冷戦終結のおぜん立てをしたOSCE(欧州安全保障協力機構)はウクライナ東部の状況を監視するために250人の訓練された要員を派遣している。8日には同機構の高位の人が、「ウクライナの情勢は何とか持ちこたえているが、まだ不安定だ」と語っている。OSCEは無人機も飛ばして監視に努めている。衛星からの監視では夜間の状況は分からないのでこのようなOSCEのプロフェッショナルで組織的な監視は強力である。日本では報道されないことを米欧はかなり知っているらしい。だからこそ今回のような強硬な姿勢を取れるのであろう。オバマ大統領は、“We have yet to see conclusive evidence that Russia has ceased its efforts to destabilize Ukraine,”と述べている。
米欧がプーチン大統領を制裁の対象としないのは、プーチンとはこれからも話したいという考えだからだそうである。プーチンは軍の強硬派や議会の保守派に手を焼いていると見ているのかもしれない。

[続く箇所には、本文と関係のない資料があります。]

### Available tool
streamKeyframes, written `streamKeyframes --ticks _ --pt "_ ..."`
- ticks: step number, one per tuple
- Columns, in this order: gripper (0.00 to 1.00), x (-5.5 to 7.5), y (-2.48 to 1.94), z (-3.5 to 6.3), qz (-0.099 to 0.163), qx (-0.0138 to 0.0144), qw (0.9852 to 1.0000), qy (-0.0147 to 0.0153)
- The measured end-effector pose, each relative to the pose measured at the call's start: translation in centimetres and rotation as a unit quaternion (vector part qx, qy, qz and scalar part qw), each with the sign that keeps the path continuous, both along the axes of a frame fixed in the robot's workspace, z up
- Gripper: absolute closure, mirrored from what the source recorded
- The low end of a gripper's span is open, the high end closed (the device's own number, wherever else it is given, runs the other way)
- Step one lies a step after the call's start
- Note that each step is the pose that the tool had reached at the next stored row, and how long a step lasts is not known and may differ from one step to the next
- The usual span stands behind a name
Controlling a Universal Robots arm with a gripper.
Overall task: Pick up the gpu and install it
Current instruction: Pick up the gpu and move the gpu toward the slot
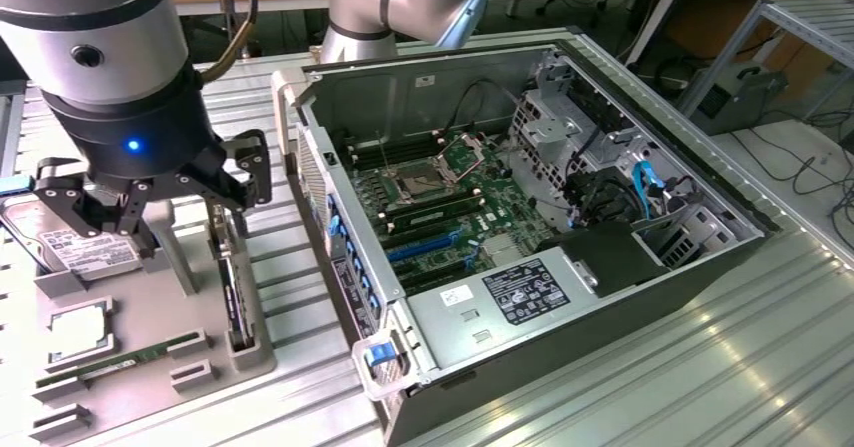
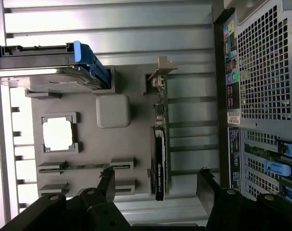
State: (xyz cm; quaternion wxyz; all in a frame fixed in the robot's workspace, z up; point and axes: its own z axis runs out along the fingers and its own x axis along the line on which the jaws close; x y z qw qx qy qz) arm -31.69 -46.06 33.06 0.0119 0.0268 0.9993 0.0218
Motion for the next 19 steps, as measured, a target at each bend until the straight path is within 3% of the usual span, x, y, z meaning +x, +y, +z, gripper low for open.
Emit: streamKeyframes --ticks 10,19 --pt "0.22 0.0 -0.25 -1.71 0.001 0.0000 1.0000 0.0048" --pt "0.22 0.0 -0.28 -1.96 0.001 0.0001 1.0000 0.0054"
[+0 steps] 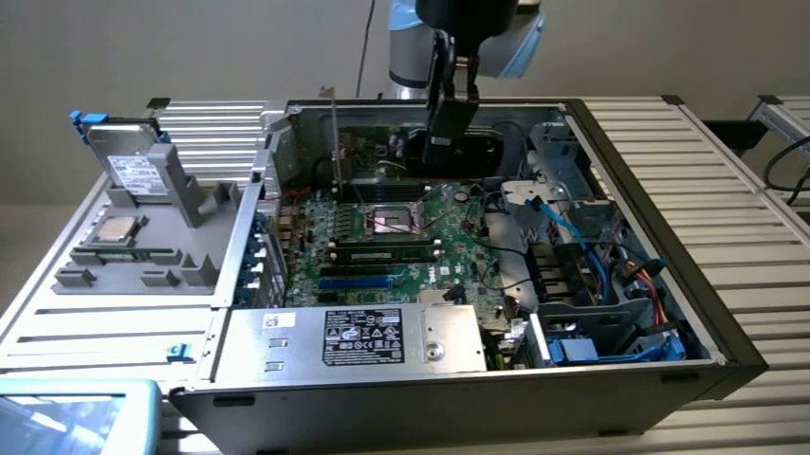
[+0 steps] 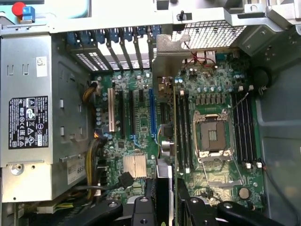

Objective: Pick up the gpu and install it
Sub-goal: 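Insert the gpu into the slot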

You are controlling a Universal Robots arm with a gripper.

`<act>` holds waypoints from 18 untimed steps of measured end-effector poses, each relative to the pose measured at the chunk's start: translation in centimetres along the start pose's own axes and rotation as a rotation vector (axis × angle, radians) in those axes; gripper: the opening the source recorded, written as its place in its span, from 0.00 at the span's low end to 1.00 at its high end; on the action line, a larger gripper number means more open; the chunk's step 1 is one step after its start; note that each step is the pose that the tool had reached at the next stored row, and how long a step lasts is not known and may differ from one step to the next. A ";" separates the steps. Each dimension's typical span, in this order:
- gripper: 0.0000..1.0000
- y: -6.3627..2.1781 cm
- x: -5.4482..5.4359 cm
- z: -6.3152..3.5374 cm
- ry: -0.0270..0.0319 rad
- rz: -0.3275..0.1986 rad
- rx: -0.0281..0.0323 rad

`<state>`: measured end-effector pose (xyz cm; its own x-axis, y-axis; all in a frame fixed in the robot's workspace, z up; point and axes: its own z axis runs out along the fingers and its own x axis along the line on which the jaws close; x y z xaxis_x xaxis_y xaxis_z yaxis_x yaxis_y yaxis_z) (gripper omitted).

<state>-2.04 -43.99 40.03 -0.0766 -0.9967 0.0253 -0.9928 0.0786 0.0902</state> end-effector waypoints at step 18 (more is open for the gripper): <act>0.28 3.17 -0.6 1.80 0.0175 -0.042 0.0154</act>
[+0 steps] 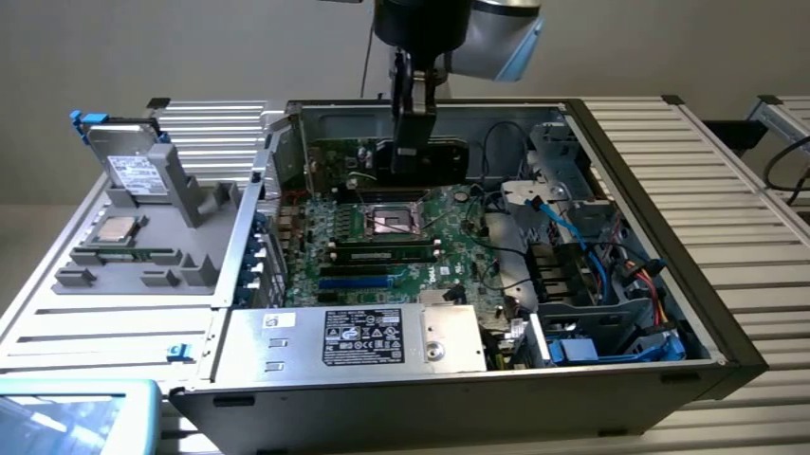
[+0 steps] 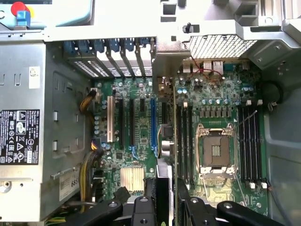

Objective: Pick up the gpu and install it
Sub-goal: 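Insert the gpu into the slot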

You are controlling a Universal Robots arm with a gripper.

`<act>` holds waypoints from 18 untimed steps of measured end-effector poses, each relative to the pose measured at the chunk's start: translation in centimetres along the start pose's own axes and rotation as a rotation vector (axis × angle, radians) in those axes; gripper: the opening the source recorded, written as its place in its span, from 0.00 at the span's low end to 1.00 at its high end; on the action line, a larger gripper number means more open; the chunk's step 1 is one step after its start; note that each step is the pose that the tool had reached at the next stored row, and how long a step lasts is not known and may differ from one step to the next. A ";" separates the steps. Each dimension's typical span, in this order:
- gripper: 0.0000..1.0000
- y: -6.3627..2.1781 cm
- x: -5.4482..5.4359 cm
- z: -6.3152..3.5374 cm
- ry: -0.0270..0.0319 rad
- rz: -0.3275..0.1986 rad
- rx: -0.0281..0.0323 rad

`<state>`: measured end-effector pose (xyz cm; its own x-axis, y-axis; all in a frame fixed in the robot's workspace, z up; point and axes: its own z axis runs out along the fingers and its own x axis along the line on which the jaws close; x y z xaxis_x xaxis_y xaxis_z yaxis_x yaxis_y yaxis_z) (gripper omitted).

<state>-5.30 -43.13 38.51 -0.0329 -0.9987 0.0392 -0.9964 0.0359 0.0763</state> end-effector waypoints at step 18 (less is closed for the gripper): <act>0.28 1.11 -0.3 0.48 0.0007 -0.001 -0.0119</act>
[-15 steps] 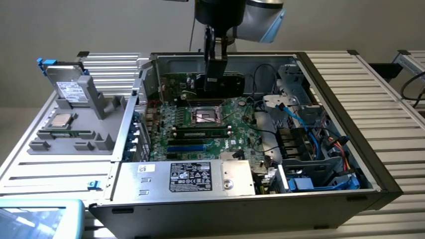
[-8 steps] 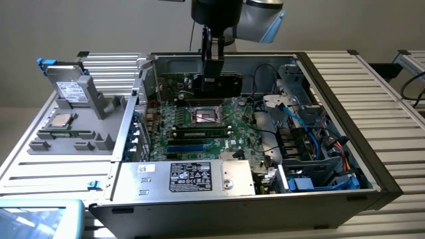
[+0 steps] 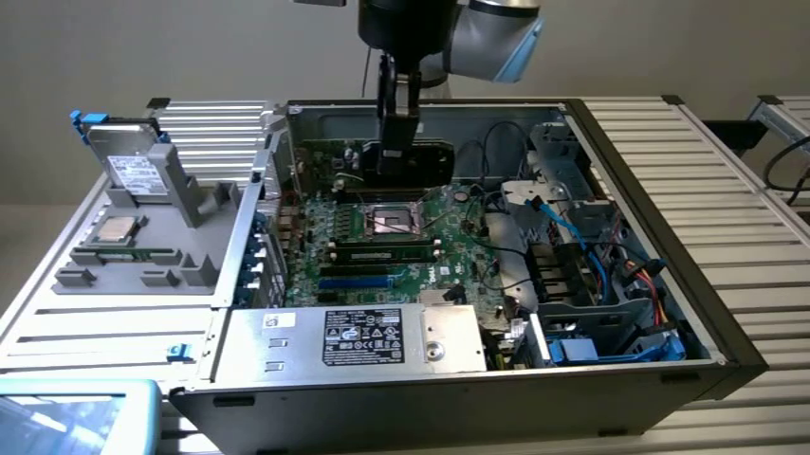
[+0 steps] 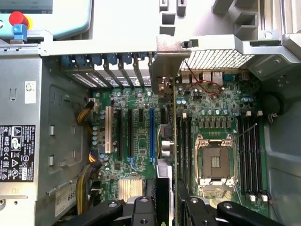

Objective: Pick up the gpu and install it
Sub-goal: 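Insert the gpu into the slot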

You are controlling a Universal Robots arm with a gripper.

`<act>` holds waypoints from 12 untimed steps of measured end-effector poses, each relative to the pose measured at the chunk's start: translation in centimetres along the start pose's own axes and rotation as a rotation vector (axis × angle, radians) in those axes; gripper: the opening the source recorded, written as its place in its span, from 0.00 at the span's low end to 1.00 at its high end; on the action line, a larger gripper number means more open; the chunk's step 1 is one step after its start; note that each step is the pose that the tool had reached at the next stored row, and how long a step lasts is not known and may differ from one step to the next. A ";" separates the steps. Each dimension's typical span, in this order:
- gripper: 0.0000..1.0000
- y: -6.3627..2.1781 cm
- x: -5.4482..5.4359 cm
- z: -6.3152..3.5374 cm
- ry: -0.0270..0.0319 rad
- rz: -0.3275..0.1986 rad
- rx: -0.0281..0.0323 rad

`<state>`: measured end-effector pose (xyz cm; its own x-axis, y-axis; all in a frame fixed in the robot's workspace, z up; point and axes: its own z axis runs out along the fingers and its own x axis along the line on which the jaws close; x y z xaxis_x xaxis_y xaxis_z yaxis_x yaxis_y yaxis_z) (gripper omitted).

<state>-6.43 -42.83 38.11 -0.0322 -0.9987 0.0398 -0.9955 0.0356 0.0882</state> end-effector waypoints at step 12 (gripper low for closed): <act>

一方、11~12日、タジキスタンの首都ドゥシャンベでロシア、中国および中央アジア4カ国が加盟する上海協力機構の首脳会議が開かれた。これについて一部の邦字紙は、ロシアがこの会議を利用して欧米に対抗しようとしており、ロシアの影響力拡大を狙っているという見出しの記事を掲載しているが、ウクライナ問題について中国はロシアを積極的に支持することはしない。少数民族の問題に跳ね返ってくる恐れがあるからである。今回の首脳会議で発表された宣言はウクライナ問題について、5日の停戦合意を歓迎するだけであり、米欧の制裁強化を非難することは何もしなかった。ロシア支持の姿勢は打ち出さなかったのである。むしろ7月のBRICs首脳会議よりロシアにとっては後退した内容であったとも指摘されている。
そもそも上海協力機構は中国の思い入れが強く、同機構の本部は上海に置き、かつ初代の事務局長は中国人が務めた。国際機関として異例であり、中国がそれだけ力を入れているのである。
ロシアが軍事力を誇っていることは変わらないが、どうもそれ以外のことではロシアは米欧に押され気味であるし、中国やインドなどと比べても影が薄い印象である。